_WHAT TO WORK ON:_ Repeat exactly the lines that run from the one containing "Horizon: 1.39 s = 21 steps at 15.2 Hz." to the end of the data, and leave out all others.

_Items from a dataset:_
● ● ●

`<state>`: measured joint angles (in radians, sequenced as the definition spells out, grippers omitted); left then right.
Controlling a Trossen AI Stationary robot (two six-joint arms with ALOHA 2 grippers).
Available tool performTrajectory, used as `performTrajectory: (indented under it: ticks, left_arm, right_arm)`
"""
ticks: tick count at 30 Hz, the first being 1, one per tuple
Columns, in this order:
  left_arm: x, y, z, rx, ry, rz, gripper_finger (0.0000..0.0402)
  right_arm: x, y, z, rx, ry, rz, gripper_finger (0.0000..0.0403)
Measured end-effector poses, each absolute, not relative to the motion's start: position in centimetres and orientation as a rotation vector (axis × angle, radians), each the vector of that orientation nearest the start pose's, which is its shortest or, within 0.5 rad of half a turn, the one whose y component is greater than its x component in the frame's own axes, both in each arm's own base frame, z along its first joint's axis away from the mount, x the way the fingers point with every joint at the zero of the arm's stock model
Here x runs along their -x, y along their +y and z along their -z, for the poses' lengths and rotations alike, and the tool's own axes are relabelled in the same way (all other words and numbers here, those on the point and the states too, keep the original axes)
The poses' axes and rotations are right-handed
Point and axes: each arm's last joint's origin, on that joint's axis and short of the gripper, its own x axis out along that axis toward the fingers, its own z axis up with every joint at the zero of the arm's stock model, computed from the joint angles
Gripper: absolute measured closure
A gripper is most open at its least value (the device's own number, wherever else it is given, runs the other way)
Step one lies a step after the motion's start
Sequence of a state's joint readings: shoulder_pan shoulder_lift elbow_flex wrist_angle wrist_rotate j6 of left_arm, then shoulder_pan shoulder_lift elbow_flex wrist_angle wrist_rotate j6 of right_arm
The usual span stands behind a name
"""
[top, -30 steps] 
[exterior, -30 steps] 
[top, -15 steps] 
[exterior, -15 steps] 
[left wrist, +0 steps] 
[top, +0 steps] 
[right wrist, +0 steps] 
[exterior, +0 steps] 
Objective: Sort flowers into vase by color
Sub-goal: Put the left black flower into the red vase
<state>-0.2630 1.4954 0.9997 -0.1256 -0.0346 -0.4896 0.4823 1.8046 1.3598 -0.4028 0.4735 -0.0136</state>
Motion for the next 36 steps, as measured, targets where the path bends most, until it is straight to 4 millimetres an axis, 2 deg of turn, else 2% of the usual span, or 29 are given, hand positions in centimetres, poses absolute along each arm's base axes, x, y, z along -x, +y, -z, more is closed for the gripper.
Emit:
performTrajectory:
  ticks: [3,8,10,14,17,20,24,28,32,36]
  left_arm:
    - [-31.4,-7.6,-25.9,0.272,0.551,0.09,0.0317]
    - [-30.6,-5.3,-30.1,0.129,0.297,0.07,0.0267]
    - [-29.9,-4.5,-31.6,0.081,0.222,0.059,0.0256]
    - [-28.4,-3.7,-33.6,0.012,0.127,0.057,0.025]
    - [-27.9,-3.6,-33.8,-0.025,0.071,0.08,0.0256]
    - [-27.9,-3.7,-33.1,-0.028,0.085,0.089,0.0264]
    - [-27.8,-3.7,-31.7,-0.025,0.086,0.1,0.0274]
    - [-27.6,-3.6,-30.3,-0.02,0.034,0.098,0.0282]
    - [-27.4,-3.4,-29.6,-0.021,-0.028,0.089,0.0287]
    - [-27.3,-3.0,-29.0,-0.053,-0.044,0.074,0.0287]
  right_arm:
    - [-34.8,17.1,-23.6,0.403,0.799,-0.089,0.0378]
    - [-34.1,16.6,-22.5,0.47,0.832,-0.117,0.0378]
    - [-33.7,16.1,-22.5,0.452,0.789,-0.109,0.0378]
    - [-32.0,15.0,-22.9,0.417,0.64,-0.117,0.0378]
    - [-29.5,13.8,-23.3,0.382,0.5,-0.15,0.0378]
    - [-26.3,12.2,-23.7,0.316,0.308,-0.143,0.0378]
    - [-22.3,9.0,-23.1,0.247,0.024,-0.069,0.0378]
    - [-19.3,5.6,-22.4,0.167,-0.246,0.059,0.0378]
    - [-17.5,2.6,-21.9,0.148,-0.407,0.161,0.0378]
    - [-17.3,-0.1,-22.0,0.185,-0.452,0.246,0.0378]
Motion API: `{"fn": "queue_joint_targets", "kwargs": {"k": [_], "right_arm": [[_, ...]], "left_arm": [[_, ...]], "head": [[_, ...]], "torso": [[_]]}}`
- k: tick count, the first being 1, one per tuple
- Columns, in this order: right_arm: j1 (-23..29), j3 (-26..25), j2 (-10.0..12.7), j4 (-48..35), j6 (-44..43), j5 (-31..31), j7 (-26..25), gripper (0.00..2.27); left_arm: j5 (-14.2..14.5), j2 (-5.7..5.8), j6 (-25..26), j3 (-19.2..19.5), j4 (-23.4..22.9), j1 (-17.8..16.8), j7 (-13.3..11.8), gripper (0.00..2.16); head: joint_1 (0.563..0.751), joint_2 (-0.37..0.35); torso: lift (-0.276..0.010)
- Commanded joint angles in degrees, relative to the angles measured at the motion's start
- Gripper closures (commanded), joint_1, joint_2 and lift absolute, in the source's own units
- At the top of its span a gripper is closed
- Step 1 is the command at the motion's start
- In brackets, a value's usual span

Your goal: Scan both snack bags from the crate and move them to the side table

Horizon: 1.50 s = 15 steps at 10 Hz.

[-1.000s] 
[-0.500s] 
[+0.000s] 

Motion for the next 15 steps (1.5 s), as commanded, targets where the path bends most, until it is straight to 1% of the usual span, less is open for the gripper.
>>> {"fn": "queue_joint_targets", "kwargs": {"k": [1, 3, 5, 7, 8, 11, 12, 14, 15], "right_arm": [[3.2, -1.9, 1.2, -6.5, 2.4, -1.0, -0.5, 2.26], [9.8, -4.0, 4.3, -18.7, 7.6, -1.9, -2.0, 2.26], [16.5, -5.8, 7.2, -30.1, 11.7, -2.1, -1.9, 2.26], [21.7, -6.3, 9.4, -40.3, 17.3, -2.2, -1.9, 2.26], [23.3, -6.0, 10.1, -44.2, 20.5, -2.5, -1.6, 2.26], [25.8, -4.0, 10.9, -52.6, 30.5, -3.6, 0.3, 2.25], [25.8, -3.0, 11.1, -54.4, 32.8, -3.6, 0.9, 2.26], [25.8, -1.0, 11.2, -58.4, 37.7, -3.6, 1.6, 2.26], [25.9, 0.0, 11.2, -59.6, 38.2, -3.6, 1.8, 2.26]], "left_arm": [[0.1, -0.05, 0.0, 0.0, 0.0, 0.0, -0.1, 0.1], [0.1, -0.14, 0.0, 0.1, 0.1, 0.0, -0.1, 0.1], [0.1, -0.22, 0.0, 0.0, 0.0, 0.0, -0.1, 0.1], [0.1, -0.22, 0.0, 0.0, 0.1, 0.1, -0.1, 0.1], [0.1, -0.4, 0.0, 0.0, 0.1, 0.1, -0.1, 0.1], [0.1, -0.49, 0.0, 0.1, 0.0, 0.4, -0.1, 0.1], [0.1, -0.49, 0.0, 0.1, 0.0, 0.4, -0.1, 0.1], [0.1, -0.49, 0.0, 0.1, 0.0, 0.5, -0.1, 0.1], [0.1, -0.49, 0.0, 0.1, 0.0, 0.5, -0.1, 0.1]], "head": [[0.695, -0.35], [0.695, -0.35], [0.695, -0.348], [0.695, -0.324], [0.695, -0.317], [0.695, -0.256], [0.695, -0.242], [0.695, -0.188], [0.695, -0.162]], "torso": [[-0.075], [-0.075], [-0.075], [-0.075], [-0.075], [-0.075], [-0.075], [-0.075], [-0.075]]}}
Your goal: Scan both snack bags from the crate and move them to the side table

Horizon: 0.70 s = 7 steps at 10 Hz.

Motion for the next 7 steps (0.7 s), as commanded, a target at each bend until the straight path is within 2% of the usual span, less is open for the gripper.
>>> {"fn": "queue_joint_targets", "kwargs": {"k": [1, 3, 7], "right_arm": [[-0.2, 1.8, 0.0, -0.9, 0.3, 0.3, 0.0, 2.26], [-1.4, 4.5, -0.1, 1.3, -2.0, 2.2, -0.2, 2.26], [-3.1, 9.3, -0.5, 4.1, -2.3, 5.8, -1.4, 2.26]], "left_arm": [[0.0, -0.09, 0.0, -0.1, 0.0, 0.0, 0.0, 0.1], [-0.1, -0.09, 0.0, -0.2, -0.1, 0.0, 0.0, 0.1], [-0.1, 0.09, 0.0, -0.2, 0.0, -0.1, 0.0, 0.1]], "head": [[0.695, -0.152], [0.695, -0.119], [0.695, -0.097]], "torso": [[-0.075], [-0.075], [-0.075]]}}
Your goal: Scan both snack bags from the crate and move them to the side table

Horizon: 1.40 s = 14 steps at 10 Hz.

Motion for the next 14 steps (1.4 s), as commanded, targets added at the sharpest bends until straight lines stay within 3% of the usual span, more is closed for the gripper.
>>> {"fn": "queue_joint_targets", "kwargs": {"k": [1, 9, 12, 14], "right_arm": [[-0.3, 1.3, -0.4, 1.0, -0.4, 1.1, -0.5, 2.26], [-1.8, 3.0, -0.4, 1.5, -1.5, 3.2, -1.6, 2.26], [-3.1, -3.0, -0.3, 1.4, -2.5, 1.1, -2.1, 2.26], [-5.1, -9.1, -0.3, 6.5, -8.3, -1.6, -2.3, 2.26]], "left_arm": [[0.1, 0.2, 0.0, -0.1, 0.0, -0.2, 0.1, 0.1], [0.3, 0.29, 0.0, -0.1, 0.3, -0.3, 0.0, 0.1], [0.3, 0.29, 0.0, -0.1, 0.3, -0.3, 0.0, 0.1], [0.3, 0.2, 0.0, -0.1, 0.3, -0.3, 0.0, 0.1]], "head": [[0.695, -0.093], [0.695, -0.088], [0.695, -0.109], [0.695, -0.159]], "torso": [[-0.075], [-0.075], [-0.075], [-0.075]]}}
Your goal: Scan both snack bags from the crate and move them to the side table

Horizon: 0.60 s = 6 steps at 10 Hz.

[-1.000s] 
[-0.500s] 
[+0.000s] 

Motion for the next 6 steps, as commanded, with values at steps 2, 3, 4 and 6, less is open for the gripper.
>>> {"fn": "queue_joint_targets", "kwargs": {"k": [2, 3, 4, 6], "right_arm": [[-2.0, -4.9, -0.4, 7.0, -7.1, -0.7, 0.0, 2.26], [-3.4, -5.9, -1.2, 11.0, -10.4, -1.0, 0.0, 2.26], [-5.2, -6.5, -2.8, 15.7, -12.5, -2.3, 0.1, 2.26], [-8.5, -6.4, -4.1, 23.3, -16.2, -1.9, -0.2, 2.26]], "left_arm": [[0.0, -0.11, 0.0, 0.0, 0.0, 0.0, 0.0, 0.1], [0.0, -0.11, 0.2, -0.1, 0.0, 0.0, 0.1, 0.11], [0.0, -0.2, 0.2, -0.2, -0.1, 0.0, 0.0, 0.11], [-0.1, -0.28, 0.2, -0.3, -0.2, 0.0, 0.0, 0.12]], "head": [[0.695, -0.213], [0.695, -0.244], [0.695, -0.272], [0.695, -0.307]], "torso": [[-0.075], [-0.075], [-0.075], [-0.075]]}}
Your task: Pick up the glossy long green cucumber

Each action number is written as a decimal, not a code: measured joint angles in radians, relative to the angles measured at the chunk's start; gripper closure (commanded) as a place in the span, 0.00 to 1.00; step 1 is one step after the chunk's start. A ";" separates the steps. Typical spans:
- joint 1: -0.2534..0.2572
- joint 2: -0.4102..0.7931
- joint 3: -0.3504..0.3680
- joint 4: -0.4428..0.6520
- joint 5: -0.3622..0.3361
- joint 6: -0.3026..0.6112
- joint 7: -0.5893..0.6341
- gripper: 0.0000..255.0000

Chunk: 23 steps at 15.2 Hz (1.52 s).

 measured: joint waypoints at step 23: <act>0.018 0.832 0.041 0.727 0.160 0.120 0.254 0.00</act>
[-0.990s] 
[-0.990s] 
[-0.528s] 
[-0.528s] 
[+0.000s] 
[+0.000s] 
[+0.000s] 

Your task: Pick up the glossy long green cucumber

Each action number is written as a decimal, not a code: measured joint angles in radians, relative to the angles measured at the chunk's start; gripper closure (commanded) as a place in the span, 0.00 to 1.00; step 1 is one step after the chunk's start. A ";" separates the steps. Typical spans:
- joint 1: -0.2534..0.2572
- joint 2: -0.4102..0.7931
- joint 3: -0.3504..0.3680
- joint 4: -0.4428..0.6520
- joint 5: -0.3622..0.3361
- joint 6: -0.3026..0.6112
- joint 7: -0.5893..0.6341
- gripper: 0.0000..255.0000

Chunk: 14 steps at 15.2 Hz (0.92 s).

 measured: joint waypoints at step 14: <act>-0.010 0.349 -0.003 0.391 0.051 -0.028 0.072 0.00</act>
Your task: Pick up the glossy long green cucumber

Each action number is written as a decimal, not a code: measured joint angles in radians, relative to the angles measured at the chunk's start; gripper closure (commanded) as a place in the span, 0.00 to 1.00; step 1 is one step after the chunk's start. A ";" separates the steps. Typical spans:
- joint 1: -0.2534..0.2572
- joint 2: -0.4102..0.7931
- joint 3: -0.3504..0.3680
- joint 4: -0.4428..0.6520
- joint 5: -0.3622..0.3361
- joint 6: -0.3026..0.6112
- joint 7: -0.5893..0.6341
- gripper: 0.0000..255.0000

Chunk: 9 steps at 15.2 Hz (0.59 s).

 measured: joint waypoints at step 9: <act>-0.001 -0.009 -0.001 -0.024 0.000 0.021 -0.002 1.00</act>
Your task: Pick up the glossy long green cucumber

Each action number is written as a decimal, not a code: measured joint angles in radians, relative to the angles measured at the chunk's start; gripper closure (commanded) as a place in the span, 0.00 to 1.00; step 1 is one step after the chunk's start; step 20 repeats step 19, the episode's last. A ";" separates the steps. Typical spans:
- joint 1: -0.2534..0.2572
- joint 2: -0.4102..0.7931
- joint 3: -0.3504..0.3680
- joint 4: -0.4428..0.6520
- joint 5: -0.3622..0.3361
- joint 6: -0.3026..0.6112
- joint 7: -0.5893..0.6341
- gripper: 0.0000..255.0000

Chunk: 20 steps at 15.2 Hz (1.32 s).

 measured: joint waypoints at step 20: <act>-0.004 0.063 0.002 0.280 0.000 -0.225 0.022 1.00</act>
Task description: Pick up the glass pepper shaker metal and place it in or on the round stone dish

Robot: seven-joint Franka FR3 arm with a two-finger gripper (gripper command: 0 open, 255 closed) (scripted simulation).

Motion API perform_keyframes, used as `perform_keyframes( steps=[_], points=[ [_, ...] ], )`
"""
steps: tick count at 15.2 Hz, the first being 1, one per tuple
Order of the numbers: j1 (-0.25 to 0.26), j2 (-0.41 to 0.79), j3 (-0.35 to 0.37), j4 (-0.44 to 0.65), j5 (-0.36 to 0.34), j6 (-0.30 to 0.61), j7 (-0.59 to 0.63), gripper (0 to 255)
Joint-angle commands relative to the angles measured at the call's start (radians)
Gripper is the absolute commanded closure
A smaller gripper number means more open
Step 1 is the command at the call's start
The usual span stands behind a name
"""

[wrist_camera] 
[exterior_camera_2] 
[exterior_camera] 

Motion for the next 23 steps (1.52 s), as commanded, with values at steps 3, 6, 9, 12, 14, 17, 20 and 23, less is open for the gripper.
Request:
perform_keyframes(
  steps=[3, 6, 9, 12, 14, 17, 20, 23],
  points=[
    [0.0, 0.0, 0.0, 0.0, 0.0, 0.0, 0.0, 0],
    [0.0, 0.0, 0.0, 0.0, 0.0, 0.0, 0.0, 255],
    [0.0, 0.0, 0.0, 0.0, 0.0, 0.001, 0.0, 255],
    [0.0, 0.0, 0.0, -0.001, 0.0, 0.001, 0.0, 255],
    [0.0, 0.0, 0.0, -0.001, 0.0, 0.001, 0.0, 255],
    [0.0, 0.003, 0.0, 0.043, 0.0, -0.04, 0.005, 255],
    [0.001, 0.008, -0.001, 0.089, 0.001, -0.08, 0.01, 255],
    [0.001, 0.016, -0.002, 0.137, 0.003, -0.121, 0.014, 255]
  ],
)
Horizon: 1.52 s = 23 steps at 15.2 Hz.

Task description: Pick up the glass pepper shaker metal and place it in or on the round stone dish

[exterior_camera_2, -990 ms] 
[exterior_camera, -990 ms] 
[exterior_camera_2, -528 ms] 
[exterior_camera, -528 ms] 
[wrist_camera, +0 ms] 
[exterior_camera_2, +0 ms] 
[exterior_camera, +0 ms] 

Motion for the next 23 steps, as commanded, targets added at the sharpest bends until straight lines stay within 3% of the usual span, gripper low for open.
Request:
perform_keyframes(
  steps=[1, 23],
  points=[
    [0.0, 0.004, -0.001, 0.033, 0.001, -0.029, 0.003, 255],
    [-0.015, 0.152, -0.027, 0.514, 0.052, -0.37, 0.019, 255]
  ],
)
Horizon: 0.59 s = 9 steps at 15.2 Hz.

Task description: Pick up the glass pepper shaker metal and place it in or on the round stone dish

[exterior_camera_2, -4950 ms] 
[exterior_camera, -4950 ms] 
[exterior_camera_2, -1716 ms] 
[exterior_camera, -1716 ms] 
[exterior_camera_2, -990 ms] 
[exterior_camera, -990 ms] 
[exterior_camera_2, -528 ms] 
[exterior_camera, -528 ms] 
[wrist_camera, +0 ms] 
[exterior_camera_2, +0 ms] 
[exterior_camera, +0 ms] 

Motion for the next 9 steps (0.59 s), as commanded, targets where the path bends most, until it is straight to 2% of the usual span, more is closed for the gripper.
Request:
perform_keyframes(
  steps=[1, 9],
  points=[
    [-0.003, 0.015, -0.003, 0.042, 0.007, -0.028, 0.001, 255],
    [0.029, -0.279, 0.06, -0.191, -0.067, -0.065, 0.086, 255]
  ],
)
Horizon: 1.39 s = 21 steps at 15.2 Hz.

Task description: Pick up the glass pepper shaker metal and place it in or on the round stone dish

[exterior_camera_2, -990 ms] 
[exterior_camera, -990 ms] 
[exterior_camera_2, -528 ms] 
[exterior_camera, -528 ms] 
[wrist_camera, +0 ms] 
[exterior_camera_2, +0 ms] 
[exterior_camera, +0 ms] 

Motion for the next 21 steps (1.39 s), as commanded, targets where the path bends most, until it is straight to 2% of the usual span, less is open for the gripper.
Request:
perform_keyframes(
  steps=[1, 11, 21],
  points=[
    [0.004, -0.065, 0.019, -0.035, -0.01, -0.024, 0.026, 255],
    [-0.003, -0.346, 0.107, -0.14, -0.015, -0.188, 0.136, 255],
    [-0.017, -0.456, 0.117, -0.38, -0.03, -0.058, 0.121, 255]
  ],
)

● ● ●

_RESULT OF THE TASK:_
Horizon: 1.39 s = 21 steps at 15.2 Hz.

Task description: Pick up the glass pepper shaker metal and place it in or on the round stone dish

[exterior_camera_2, -990 ms] 
[exterior_camera, -990 ms] 
[exterior_camera_2, -528 ms] 
[exterior_camera, -528 ms] 
[wrist_camera, +0 ms] 
[exterior_camera_2, +0 ms] 
[exterior_camera, +0 ms] 

Motion for the next 21 steps (1.39 s), as commanded, targets where the path bends most, until it is straight to 2% of the usual span, less is open for the gripper.
Request:
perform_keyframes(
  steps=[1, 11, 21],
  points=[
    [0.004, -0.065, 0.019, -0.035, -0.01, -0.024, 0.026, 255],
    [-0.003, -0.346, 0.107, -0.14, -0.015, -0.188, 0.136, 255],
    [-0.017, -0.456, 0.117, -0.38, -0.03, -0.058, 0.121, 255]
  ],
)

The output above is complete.